Stored dataset items
BEGIN

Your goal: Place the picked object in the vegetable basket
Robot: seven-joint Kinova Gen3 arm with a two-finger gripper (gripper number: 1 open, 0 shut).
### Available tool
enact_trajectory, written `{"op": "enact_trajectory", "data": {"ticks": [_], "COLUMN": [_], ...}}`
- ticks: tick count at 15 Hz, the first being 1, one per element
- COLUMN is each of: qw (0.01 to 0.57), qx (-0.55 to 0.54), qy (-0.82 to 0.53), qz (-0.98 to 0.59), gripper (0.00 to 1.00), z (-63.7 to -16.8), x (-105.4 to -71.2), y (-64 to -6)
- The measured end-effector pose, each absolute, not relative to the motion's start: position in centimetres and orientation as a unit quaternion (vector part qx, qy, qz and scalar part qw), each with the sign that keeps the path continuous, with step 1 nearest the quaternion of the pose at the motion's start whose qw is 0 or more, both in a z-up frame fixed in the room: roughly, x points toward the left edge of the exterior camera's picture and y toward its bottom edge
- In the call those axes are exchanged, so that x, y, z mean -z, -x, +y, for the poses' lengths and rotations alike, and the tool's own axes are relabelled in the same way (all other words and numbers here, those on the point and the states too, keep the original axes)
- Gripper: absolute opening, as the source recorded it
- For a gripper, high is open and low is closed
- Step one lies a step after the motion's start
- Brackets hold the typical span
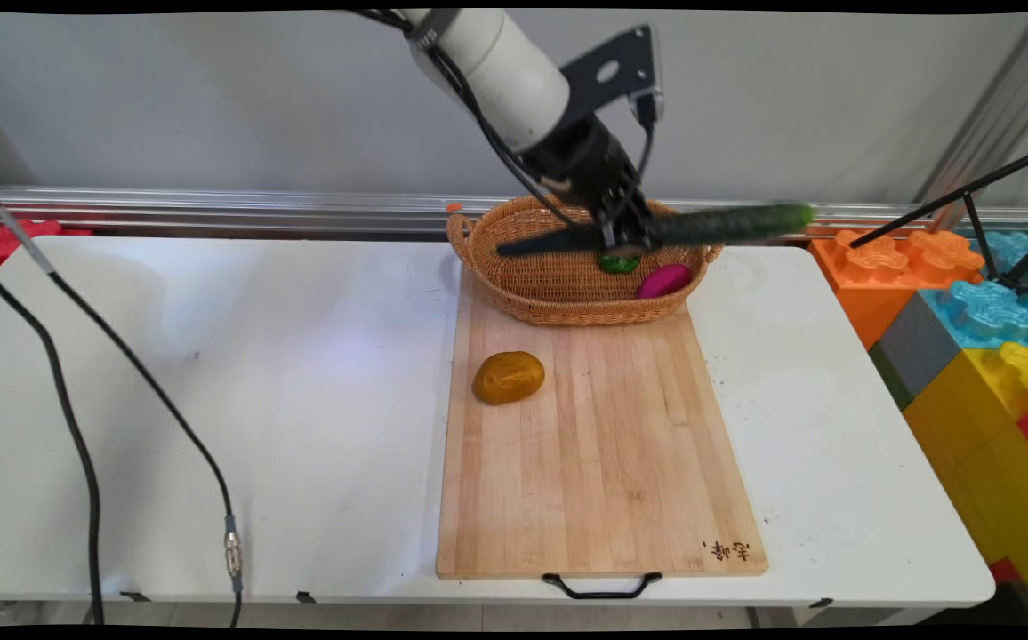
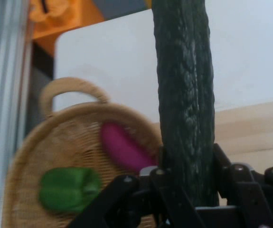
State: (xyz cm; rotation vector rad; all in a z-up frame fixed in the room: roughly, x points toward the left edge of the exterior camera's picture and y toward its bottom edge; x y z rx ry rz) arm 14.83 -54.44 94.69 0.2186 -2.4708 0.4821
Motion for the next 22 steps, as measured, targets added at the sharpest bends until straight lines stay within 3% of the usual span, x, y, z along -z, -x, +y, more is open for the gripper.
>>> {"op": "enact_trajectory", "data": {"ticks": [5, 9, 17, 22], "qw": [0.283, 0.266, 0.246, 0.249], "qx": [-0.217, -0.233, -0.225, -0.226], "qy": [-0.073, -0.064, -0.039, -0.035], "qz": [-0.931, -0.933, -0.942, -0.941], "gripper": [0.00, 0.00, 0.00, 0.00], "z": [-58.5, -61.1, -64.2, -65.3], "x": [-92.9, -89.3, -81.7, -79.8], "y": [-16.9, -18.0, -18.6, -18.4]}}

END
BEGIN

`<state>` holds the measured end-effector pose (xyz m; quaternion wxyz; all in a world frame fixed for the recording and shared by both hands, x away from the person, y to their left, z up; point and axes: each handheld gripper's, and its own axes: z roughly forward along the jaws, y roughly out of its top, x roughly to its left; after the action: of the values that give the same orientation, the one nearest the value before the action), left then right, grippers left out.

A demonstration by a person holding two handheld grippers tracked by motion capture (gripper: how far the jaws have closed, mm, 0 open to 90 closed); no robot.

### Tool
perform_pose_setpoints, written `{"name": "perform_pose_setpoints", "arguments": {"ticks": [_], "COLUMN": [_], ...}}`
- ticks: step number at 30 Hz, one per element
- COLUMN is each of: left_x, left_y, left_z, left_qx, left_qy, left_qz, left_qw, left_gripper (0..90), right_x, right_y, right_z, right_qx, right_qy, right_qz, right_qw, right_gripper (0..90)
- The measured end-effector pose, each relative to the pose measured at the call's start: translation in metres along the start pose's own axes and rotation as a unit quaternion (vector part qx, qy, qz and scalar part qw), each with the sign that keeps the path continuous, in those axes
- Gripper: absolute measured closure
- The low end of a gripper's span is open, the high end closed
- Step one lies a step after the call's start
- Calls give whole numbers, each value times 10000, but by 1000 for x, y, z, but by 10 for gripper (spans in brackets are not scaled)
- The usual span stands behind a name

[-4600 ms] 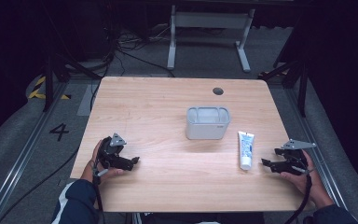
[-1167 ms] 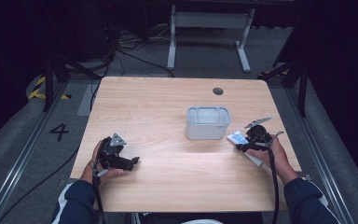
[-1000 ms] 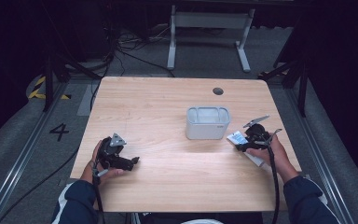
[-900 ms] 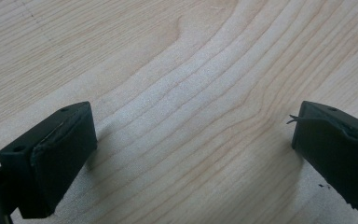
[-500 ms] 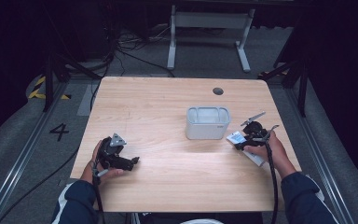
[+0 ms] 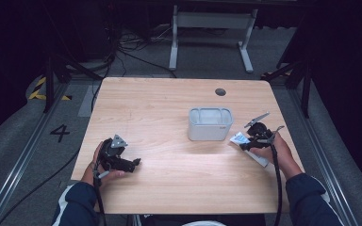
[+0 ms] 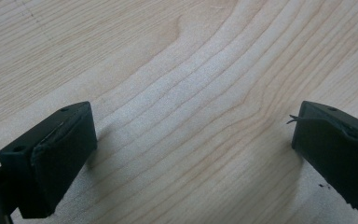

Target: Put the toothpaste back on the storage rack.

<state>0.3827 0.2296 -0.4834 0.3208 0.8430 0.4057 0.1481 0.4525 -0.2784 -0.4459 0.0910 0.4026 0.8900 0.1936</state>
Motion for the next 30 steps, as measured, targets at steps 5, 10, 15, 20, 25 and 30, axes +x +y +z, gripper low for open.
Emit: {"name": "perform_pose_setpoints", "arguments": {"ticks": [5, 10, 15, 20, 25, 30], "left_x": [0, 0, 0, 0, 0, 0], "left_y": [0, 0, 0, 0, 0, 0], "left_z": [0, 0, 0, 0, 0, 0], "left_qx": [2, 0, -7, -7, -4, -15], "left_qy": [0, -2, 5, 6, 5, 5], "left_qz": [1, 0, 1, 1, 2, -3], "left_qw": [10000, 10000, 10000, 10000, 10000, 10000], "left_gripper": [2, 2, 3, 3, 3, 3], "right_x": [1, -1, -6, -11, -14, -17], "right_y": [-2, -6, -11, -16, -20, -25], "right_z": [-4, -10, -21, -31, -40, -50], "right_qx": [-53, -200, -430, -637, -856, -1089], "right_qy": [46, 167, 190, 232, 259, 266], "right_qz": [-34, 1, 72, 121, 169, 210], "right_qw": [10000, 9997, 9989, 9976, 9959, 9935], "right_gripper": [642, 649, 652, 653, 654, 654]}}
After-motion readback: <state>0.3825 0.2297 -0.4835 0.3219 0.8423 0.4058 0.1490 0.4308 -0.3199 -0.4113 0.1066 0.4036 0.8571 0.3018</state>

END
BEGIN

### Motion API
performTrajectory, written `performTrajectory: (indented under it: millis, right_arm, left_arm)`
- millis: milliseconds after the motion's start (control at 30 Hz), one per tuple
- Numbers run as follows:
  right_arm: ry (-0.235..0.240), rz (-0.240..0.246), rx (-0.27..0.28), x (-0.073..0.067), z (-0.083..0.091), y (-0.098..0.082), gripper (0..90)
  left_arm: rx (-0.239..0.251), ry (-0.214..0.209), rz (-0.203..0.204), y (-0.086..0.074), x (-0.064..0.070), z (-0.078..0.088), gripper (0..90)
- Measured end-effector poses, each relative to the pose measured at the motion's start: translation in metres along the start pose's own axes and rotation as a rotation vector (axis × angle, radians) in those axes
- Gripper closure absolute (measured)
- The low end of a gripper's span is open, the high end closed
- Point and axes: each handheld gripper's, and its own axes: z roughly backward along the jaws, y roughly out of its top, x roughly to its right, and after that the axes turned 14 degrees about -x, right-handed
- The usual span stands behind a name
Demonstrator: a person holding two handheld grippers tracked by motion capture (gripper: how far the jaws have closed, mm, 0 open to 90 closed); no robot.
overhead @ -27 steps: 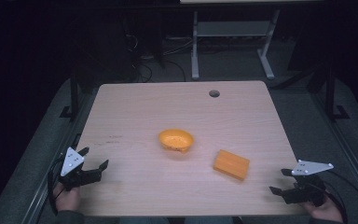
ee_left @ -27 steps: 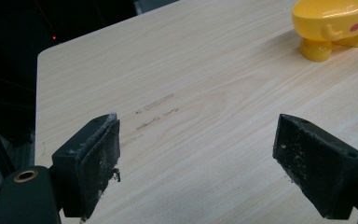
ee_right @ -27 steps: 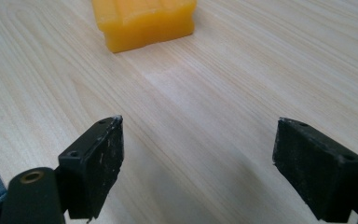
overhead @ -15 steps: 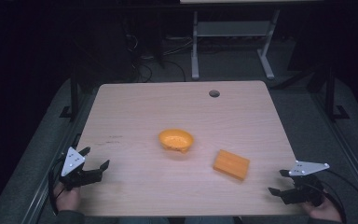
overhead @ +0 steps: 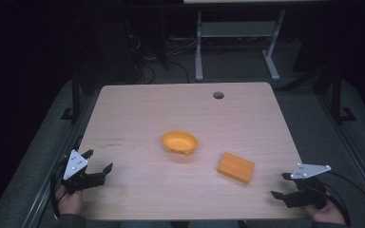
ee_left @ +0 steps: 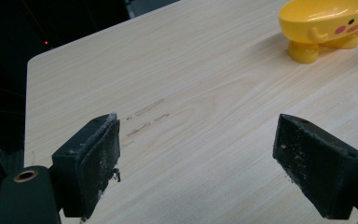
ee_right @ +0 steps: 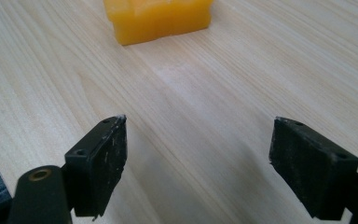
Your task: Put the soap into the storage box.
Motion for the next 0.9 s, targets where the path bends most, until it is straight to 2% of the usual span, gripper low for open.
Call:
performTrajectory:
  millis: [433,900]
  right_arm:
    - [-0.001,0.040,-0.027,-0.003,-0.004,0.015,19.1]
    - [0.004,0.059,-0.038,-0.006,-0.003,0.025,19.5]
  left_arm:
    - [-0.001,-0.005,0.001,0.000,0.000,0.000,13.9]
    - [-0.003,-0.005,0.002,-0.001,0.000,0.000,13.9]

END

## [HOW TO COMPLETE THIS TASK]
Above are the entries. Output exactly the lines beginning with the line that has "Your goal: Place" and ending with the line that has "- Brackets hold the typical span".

## [OUTPUT]
Your goal: Place the picked object in the vegetable basket
Robot: seven-joint Kinova Gen3 arm with a two-finger gripper (gripper number: 1 open, 0 shut).
### Available tool
enact_trajectory, written `{"op": "enact_trajectory", "data": {"ticks": [_], "COLUMN": [_], ...}}`
- ticks: tick count at 15 Hz, the first being 1, one per element
- COLUMN is each of: qw (0.01 to 0.57), qx (-0.55 to 0.54), qy (-0.82 to 0.53), qz (-0.98 to 0.59), gripper (0.00 to 1.00), z (-63.7 to -16.8), x (-105.4 to -71.2), y (-64 to -6)
- The measured end-effector pose, each absolute, not relative to the motion's start: position in centimetres and orientation as a unit quaternion (vector part qx, qy, qz and scalar part qw), each with the sign that keeps the path continuous, with step 1 nearest the quaternion of the pose at the motion's start whose qw is 0 or more, both in a z-up frame fixed in the room: roughly, x points toward the left edge of the exterior camera's picture and y toward its bottom edge
- In the call those axes are exchanged, so that x, y, z mean -z, -x, +y, for the poses' lengths and rotations alike, and the tool's own axes are relabelled in the same way (all other words and numbers here, those on the point and the states too, keep the original axes)
- Gripper: absolute opening, as the source recorded it
- For a gripper, high is open and low is closed
- Step one lies a step after the motion's start
- Brackets hold the typical span

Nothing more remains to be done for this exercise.